Sunday, March 11, 2007

Saba Island



My captain decided we should return to West End, Tortola, my winter neighborhood, since he would again be traveling for his day job. But first we would add a little more distance to our journey to feed my hunger for another island and sail to Saba Island. Our departure was unexpectedly riveting and alarming as we tried to avoid and yet crossed paths with the big-boat fleet racing, each of us sailing at top speeds due to 24kt winds under full canvas.

The passage to Saba (SAY-bah) was fast and breathtaking as we watched her once volcanic peak grow with our approach. Upon reaching Fort Bay the fetch and rough chop prohibited us from safely going ashore to customs and immigration. To buy time we picked up a distant mooring where the winds forced us to have lunch down below. With an uncomfortable sea state and no relief in sight, we decided to take advantage of the wind and set sail for Tortola. Our landfall was not meant to be this time.
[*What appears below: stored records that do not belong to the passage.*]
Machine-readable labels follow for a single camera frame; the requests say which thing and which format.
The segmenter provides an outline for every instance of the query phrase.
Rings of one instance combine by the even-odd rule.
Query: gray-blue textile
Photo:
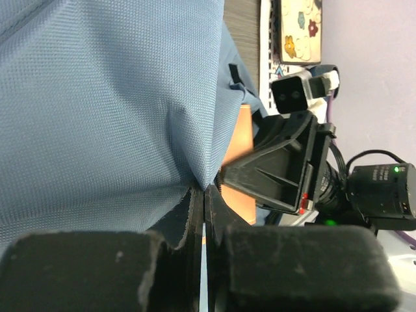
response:
[[[240,105],[261,107],[223,9],[0,1],[0,254],[37,230],[143,231],[212,183]]]

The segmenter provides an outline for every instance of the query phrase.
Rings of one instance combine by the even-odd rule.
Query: green led light
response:
[[[336,226],[337,223],[334,220],[327,220],[327,221],[325,221],[325,225],[327,225],[327,226]]]

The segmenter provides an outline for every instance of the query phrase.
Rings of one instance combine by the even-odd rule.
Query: black plastic housing
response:
[[[357,166],[348,177],[348,199],[372,222],[416,218],[416,168],[409,163]]]
[[[254,152],[223,167],[223,184],[267,209],[297,215],[318,202],[332,124],[318,124],[308,110],[288,119],[267,116],[260,125]]]

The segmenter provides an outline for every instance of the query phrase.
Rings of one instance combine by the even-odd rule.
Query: wooden surface
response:
[[[222,164],[228,164],[250,153],[253,147],[252,110],[249,104],[243,104]],[[225,185],[221,186],[221,195],[225,203],[247,223],[255,223],[254,198]]]
[[[226,0],[224,20],[259,90],[260,0]]]

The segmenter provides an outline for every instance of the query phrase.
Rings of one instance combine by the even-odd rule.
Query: red light
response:
[[[304,195],[302,196],[302,200],[300,201],[300,207],[299,207],[299,214],[303,215],[305,213],[306,210],[306,205],[307,205],[307,193],[304,193]]]

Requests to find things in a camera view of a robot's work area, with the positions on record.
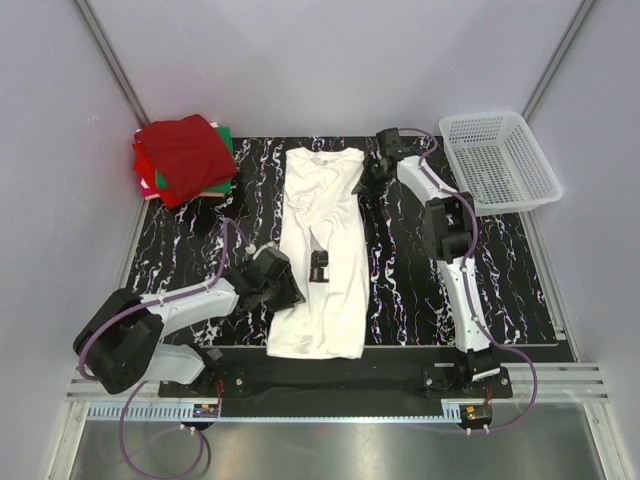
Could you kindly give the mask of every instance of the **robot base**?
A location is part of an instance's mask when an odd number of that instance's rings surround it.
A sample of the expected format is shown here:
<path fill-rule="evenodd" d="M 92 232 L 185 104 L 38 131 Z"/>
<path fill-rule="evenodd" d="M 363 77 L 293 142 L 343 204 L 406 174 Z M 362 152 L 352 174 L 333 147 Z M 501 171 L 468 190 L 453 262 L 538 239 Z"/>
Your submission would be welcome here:
<path fill-rule="evenodd" d="M 505 367 L 500 373 L 477 382 L 463 382 L 456 377 L 454 367 L 424 367 L 422 369 L 424 396 L 428 399 L 466 398 L 484 400 L 487 387 L 492 398 L 513 398 L 511 379 Z"/>
<path fill-rule="evenodd" d="M 197 380 L 200 388 L 176 382 L 162 382 L 158 390 L 158 396 L 163 398 L 216 398 L 218 396 L 218 388 L 216 386 L 218 380 L 223 382 L 224 398 L 241 398 L 244 396 L 245 370 L 224 364 L 215 368 L 205 368 Z"/>

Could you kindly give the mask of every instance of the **black and white marbled mat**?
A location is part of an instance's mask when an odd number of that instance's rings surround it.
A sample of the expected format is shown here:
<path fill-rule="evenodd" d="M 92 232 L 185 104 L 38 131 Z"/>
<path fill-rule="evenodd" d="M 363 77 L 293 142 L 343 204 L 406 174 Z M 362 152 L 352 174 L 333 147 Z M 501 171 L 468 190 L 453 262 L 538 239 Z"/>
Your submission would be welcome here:
<path fill-rule="evenodd" d="M 355 147 L 368 152 L 375 148 L 375 138 L 235 139 L 240 174 L 224 201 L 198 198 L 173 211 L 159 200 L 151 201 L 127 285 L 140 294 L 154 293 L 212 276 L 222 252 L 223 216 L 238 221 L 256 246 L 270 240 L 279 242 L 285 152 L 300 146 L 324 151 Z M 443 180 L 455 185 L 442 149 L 430 157 L 429 164 Z M 425 253 L 421 210 L 411 191 L 397 181 L 380 200 L 360 198 L 371 272 L 367 345 L 441 345 L 454 341 L 444 281 Z M 491 332 L 499 342 L 555 343 L 520 217 L 483 217 L 480 227 L 478 287 Z M 235 232 L 230 239 L 232 245 L 239 246 Z M 235 248 L 231 250 L 234 263 Z M 206 346 L 265 345 L 271 318 L 257 308 L 203 321 L 175 333 L 169 341 L 195 340 Z"/>

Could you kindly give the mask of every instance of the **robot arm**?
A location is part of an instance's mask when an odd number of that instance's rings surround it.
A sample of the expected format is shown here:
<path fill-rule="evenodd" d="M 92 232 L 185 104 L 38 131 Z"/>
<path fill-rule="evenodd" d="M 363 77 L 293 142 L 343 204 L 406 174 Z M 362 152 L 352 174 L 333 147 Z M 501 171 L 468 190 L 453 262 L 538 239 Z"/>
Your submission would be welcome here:
<path fill-rule="evenodd" d="M 414 155 L 398 163 L 397 175 L 398 180 L 409 187 L 425 207 L 427 253 L 436 261 L 447 287 L 453 310 L 456 348 L 466 357 L 465 375 L 473 382 L 497 375 L 500 366 L 493 361 L 491 342 L 478 327 L 480 324 L 488 330 L 475 282 L 475 259 L 467 259 L 462 266 L 462 259 L 471 243 L 470 222 L 465 218 L 468 212 L 459 201 L 443 192 L 450 187 L 430 167 L 420 165 L 420 157 Z M 473 205 L 470 196 L 467 195 L 466 200 Z M 463 268 L 471 280 L 471 300 L 473 311 L 477 313 L 475 319 L 464 288 Z"/>
<path fill-rule="evenodd" d="M 73 349 L 80 356 L 98 329 L 121 312 L 145 305 L 97 337 L 86 365 L 111 394 L 141 380 L 173 381 L 196 392 L 207 392 L 216 380 L 214 359 L 197 346 L 159 343 L 164 337 L 207 318 L 251 310 L 259 303 L 278 311 L 300 302 L 304 297 L 289 259 L 274 246 L 266 245 L 214 286 L 202 283 L 166 295 L 142 296 L 127 289 L 117 290 L 76 337 Z"/>
<path fill-rule="evenodd" d="M 453 310 L 455 344 L 458 351 L 454 365 L 457 380 L 463 384 L 476 382 L 500 373 L 493 348 L 481 327 L 488 331 L 475 281 L 475 260 L 464 262 L 472 242 L 474 218 L 450 193 L 452 188 L 426 164 L 412 147 L 405 147 L 397 129 L 377 134 L 379 158 L 365 163 L 363 177 L 356 186 L 359 192 L 375 192 L 383 188 L 392 176 L 409 187 L 424 205 L 424 233 L 429 258 L 435 260 L 442 274 Z M 473 208 L 469 193 L 459 193 Z M 463 275 L 468 275 L 470 300 Z"/>

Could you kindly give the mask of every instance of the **white plastic basket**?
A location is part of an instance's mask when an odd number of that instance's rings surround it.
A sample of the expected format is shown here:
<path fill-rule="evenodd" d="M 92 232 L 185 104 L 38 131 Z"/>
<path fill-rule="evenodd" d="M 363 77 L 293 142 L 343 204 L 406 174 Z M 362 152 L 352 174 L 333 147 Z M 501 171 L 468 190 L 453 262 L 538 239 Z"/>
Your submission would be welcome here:
<path fill-rule="evenodd" d="M 486 112 L 440 120 L 444 149 L 476 215 L 526 212 L 555 202 L 562 188 L 521 115 Z"/>

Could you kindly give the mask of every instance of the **folded red cloth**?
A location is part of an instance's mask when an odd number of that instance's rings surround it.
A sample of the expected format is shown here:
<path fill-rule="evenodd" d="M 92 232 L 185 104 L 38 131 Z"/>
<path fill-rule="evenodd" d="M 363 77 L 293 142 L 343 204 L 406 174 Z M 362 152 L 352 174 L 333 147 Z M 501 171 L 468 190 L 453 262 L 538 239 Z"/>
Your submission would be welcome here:
<path fill-rule="evenodd" d="M 133 170 L 136 171 L 138 175 L 140 175 L 144 179 L 145 182 L 147 182 L 147 185 L 149 185 L 152 190 L 160 195 L 160 198 L 167 206 L 167 208 L 177 207 L 181 203 L 189 200 L 189 198 L 178 198 L 173 192 L 169 190 L 159 189 L 156 185 L 156 169 L 147 157 L 144 148 L 140 143 L 134 143 L 133 149 L 138 154 L 136 161 L 133 164 Z"/>
<path fill-rule="evenodd" d="M 201 115 L 153 122 L 135 139 L 179 198 L 195 197 L 238 173 L 224 141 Z"/>

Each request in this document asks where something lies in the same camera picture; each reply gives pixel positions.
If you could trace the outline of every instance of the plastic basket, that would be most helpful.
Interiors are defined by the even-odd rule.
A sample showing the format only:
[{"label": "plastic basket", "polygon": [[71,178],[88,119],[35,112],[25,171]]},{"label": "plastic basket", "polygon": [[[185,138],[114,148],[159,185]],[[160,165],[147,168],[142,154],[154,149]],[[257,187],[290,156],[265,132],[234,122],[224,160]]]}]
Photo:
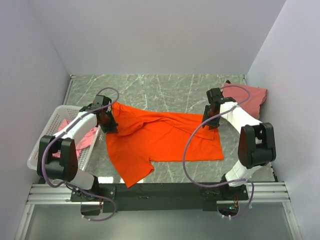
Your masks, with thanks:
[{"label": "plastic basket", "polygon": [[[80,106],[69,106],[69,105],[61,105],[58,106],[52,116],[50,117],[48,123],[46,124],[44,130],[41,133],[38,141],[36,142],[32,153],[27,161],[27,166],[30,169],[37,170],[38,164],[38,153],[39,153],[39,141],[43,135],[54,135],[58,132],[59,126],[61,125],[64,119],[72,121],[75,119],[81,109]],[[98,134],[100,131],[100,127],[97,128],[96,134],[94,136],[93,142],[90,146],[81,150],[80,156],[78,157],[78,168],[84,170],[87,166],[89,157],[97,140]]]}]

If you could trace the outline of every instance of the orange shirt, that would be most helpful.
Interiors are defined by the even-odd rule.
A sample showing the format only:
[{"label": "orange shirt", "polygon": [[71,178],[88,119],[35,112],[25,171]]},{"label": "orange shirt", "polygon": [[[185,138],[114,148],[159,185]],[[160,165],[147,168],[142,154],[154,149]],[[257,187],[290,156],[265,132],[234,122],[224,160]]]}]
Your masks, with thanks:
[{"label": "orange shirt", "polygon": [[[129,188],[154,171],[150,161],[180,162],[185,145],[202,122],[201,114],[153,112],[116,102],[112,106],[118,133],[106,135],[108,155]],[[187,161],[224,158],[218,129],[201,128],[193,137]]]}]

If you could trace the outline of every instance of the orange cloth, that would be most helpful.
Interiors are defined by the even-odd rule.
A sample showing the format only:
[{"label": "orange cloth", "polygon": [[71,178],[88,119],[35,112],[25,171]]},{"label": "orange cloth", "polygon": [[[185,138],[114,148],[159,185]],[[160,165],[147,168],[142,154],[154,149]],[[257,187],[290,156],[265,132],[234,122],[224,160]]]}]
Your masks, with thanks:
[{"label": "orange cloth", "polygon": [[[112,106],[118,133],[106,135],[108,155],[129,188],[154,171],[150,161],[182,161],[185,145],[202,122],[202,115],[153,112],[115,103]],[[187,161],[224,158],[218,129],[201,128],[193,137]]]}]

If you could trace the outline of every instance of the wire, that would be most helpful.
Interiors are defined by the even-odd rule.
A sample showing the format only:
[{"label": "wire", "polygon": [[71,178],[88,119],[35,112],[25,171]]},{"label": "wire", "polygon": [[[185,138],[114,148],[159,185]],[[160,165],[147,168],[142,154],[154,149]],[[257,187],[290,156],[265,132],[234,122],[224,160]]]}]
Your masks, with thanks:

It does not take much research to learn that Saba is unlike other Caribbean islands and that Sabans have much to be proud of, including their tolerance of differences. I hope to experience it in person someday, but in the meantime I will share some fun facts. Saba is 5 sq miles and about 1500 people reside here where nearly every step you take is either up or down hill. Five completely separate temperature zones exist (try packing for that!) and visitors come for her village charm, ecotourism, hiking and diving, which is reputed to be the best in the Caribbean. There are no beaches, instead her steep shores fall into the sea in depths often too deep for anchoring, so it may be easier to take a ferry or plane from Sint Maarten.

Now you want to visit Saba too, don’t you?